3 Mei lalu, dunia memperingati hari
kebebasan pers. Beragam cara dilakukan untuk merayakan kebebasan pada hari itu,
ada yang dengan berdemontrasi, seminar, diskusi, dan lain sebagainya. Semua
dilakukan dengan harapan semakin banyak masyarakat yang mengamini kebebasan
pers.
Di Indonesia, kebebasan berpendapat
dan berekspresi dilindungi Undang-undang Dasar (UUD) 1945 pasal 28, dan secara
khusus tentang pers dalam UU no 40 tahun 1999. Namun undang-undang hanya
tinggal seperangkat aturan yang tidak berguna. Karena pada dunia nyata
kebebasan itu tidak benar-benar ada. Sering kali kita mendengar pelarangan
diskusi, seminar, pameran hingga pertunjukkan, dengan alasan dapat memicu
konflik. Lalu, kemana perangkat negara yang seharusnya melindungi kebebasan?

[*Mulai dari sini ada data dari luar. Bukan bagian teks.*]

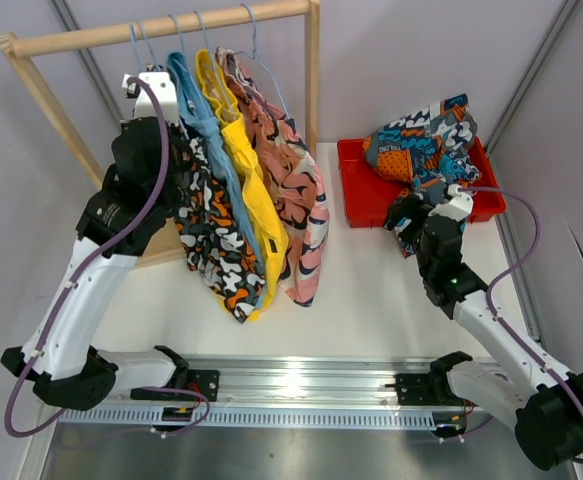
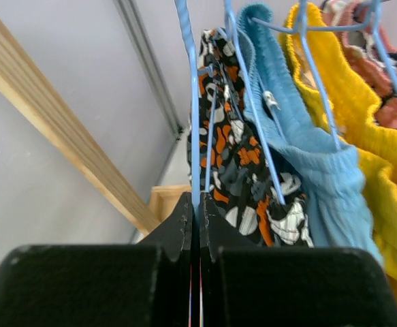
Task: Remove the shorts from the hanger
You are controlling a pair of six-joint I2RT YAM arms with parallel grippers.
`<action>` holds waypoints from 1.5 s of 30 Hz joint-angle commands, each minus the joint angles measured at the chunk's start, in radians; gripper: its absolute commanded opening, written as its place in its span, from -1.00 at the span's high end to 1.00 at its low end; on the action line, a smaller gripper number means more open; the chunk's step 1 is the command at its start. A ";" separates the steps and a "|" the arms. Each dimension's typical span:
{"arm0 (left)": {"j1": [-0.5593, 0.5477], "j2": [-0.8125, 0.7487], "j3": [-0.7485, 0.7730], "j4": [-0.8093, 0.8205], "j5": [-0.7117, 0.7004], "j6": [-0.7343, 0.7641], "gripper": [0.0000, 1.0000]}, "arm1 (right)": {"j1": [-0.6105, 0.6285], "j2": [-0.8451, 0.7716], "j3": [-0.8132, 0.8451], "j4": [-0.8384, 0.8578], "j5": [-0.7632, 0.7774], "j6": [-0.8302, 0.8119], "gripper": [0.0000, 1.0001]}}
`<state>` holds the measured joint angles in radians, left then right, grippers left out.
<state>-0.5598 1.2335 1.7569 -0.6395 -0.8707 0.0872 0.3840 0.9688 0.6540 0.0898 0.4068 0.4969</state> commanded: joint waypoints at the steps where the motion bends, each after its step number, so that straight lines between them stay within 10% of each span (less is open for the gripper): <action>1: 0.038 -0.012 0.058 0.069 -0.050 0.089 1.00 | 0.015 -0.021 0.024 -0.027 -0.005 -0.009 -0.99; 9: 0.087 -0.049 0.056 0.121 -0.097 0.167 1.00 | 0.102 -0.009 0.058 -0.067 0.059 0.005 -0.99; 27: 0.491 0.210 0.239 -0.138 0.375 -0.161 0.97 | 0.268 0.036 0.049 -0.070 0.171 0.029 -0.99; 45: 0.252 -0.072 0.266 -0.400 0.493 -0.296 -0.98 | 0.276 0.016 0.131 -0.154 0.291 -0.029 -0.99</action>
<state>-0.2398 1.1568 1.9358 -0.9821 -0.4469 -0.1505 0.6537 0.9897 0.6914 -0.0631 0.6044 0.5030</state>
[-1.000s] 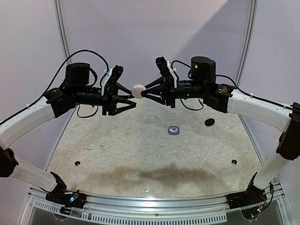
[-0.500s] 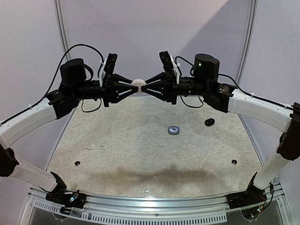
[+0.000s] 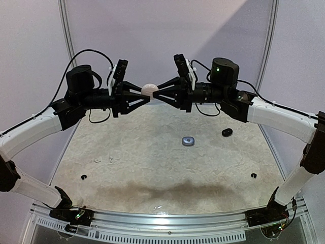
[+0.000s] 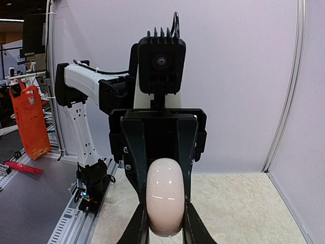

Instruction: Insert the wireless bluetooth earbuds into the charging case

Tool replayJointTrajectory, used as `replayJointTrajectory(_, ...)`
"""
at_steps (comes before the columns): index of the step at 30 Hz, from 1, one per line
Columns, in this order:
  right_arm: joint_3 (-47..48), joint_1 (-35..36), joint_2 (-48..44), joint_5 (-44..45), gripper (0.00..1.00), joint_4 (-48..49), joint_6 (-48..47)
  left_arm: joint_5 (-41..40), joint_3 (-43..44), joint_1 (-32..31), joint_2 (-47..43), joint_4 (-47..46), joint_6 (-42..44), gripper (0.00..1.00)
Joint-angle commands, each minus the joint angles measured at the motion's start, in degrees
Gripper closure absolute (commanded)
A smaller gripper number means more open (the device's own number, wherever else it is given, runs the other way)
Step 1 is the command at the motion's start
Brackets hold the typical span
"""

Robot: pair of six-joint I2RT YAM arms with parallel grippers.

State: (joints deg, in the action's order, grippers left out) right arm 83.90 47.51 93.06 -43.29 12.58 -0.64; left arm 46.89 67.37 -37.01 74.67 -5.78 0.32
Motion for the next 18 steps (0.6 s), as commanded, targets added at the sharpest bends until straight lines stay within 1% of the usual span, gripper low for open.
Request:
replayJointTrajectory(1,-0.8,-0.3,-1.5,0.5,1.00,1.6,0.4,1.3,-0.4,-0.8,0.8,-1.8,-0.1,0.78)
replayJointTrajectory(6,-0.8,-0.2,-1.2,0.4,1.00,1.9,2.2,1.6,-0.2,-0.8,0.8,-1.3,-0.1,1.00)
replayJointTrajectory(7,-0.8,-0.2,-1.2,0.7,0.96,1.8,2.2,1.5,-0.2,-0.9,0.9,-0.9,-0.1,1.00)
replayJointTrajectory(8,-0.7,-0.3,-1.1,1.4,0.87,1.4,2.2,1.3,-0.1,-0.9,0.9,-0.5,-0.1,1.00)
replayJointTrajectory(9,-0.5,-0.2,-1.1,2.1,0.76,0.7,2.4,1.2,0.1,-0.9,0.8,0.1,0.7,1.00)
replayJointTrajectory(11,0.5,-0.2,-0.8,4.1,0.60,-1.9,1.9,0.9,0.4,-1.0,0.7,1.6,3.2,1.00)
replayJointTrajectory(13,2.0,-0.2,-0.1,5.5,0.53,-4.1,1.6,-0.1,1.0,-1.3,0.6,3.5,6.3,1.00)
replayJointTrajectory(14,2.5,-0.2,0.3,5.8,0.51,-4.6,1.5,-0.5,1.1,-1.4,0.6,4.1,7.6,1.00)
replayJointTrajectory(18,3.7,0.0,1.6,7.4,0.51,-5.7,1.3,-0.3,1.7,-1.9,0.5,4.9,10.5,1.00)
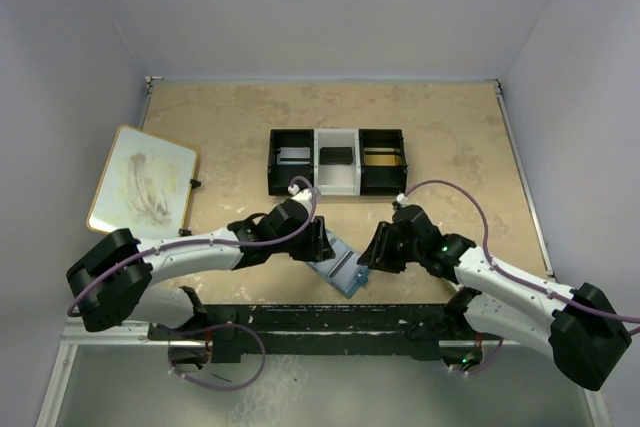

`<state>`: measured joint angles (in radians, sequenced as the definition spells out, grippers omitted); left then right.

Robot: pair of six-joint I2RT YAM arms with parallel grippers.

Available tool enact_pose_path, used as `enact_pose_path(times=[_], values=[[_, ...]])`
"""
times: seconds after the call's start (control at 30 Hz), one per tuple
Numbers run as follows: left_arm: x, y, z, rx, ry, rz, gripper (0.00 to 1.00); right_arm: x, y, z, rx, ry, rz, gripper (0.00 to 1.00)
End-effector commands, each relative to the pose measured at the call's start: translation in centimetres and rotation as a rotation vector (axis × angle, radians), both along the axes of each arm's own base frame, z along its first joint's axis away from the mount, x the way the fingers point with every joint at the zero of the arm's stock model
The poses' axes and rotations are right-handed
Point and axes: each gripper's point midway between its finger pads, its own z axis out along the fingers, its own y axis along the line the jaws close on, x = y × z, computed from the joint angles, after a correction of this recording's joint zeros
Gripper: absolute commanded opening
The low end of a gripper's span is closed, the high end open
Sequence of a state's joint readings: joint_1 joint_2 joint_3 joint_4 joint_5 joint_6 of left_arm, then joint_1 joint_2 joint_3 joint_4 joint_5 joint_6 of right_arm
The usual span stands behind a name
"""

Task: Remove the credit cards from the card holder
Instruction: Adjust the card holder at the center of the board.

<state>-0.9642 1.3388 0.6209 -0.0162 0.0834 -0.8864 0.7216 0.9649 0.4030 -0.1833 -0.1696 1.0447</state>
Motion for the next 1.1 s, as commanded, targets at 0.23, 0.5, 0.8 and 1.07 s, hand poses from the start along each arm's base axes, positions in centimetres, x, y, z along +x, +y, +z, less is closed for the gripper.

Jawabannya sederhana, mereka berada pada kelompok intoleran.
Di Yogyakarta, Aliansi Jurnalis
Independen (AJI) Yogyakarta mengadakan pemutaran film dalam rangka memperingati hari kebebasan Pers
Internasional. Film yang akan diputar berjudul Pulau Buru Tanah Air Beta. Sebuah film dokumenter yang dibuat
dengan prosedur jurnalistik. Acara tersebut dibubarkan paksa oleh Ormas yang mengatasnamakan Forum Komunitas Putra
putri Purnawirawan dan Putra putri Polri (FKPPI DIY.) Sungguh sebuah kabar
buruk bagi kebebasan ketika perbedaan pandangan menjadi alasan permusuhan.
Sebelum massa ormas datang, pihak
kepolisian dari Polsek Umbulharjo dan Polresta Yogyakarta serta anggota koramil
Umbulharjo telah berada di lokasi acara. Mereka datang dibawah pimpinan Kasatintelkam Polresta Yogyakarta, Kompol
Wahyu Dwi Nugroho*. Kedatangan
mereka tidak untuk memenuhi undangan panitia, tidak juga untuk mengamankan
acara. Mereka datang meminta acara diurungkan atau film yang diputar diganti.

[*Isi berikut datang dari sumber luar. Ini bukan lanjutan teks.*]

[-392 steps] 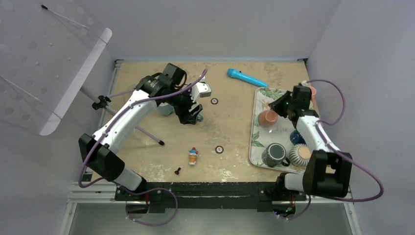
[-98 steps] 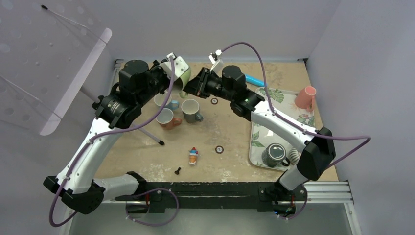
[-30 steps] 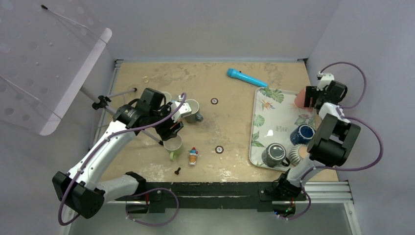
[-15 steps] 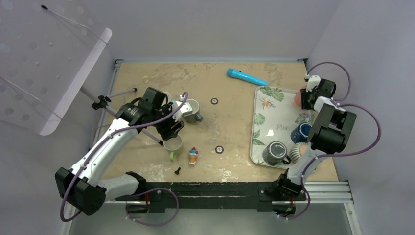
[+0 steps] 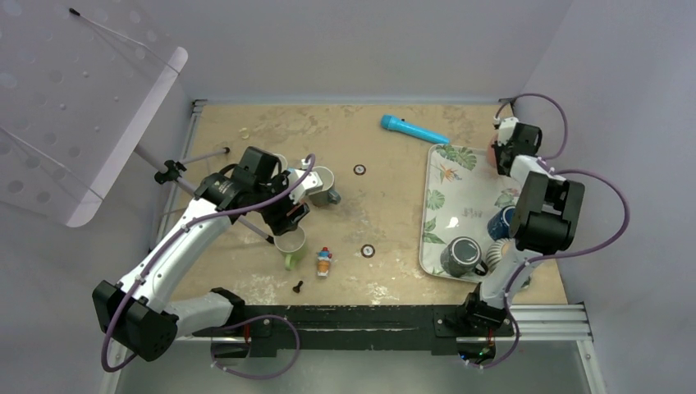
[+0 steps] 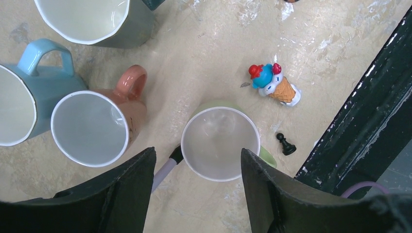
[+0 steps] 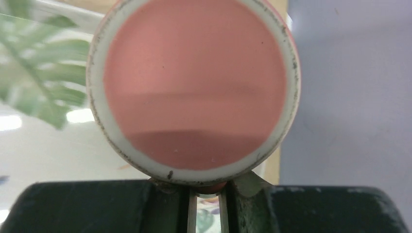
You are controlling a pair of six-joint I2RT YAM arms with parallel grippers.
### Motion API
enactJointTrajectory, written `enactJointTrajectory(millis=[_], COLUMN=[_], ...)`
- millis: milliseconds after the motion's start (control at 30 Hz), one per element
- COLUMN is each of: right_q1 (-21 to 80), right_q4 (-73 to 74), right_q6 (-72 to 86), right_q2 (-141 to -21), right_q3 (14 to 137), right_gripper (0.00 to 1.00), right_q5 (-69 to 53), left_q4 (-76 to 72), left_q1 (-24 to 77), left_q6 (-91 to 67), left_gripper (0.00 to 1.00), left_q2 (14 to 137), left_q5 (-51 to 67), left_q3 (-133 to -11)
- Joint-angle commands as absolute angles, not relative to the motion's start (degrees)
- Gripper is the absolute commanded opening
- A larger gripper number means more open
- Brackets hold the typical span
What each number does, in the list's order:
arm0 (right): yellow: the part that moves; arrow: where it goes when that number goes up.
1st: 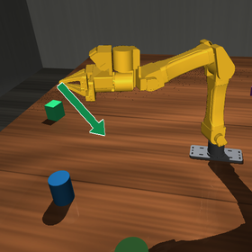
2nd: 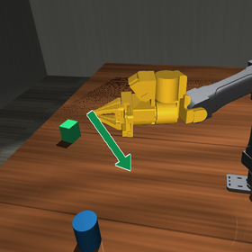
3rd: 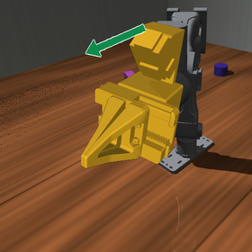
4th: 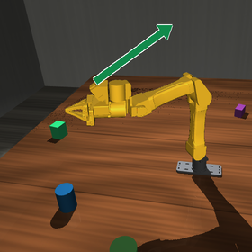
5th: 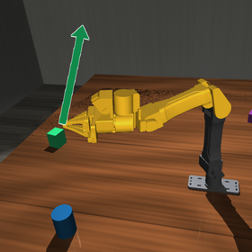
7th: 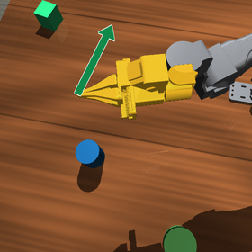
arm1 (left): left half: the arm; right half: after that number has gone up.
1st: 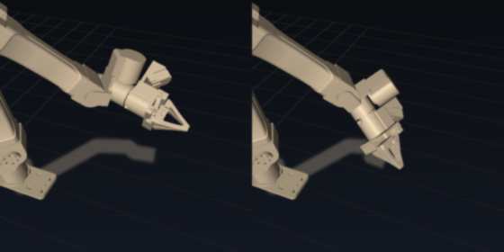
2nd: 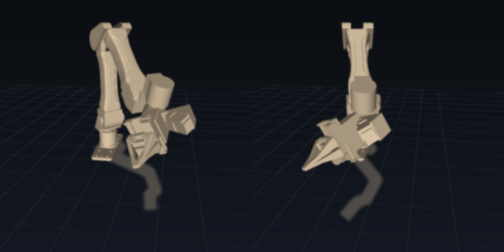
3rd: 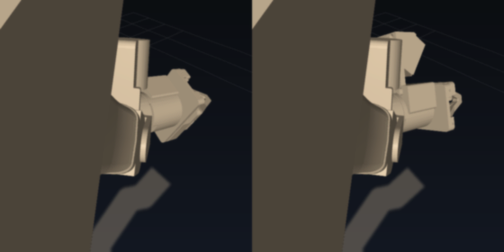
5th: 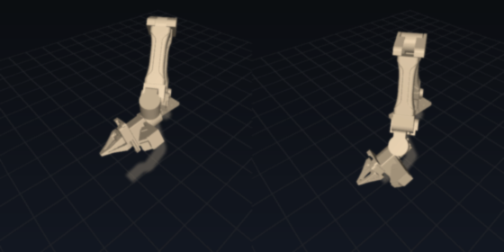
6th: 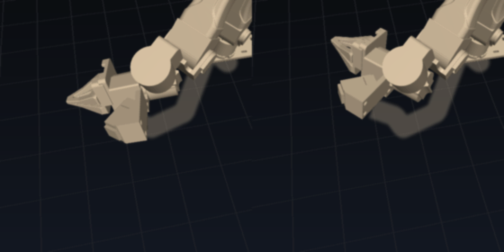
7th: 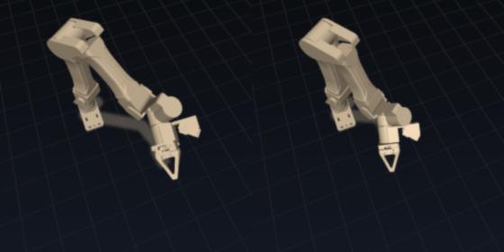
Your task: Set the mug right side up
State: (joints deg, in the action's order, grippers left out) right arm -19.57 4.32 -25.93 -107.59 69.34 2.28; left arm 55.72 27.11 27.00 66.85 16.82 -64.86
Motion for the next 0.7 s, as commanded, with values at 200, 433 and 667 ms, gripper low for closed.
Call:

Awalnya mereka mempermasalahkan ijin acara kemudian mengatakan bahwa ada ormas
yang tidak setuju film tersebut diputar, polisi tidak ingin ada keributan jika Ormas
turun.
Saya merasa ada yang salah disini,
atau mungkin logika saya yang rusak. Sebenarnya apa tugas polisi sebagai
perangkat negara? Bukankah mereka seharusnya melindungi kebebasan yang dijamin
dalam undang-undang. Mereka malah membantu Ormas melanggar undang-undang. Tidakkah
mereka lebih baik mencegah puluhan orang yang akan melakukan keributan itu.
Miris sekali rasanya mengingat sehari sebelumnya, 2 Mei 2016 sekitar 1.700 aktivis Papua ditangkap**. Penangkapan terjadi di
beberapa wilayah Papua, Semarang dan Makasar. Jika polisi bisa menangkap ribuan
orang Papua mengapa tidak pada puluhan orang yang akan menodai kebebasan.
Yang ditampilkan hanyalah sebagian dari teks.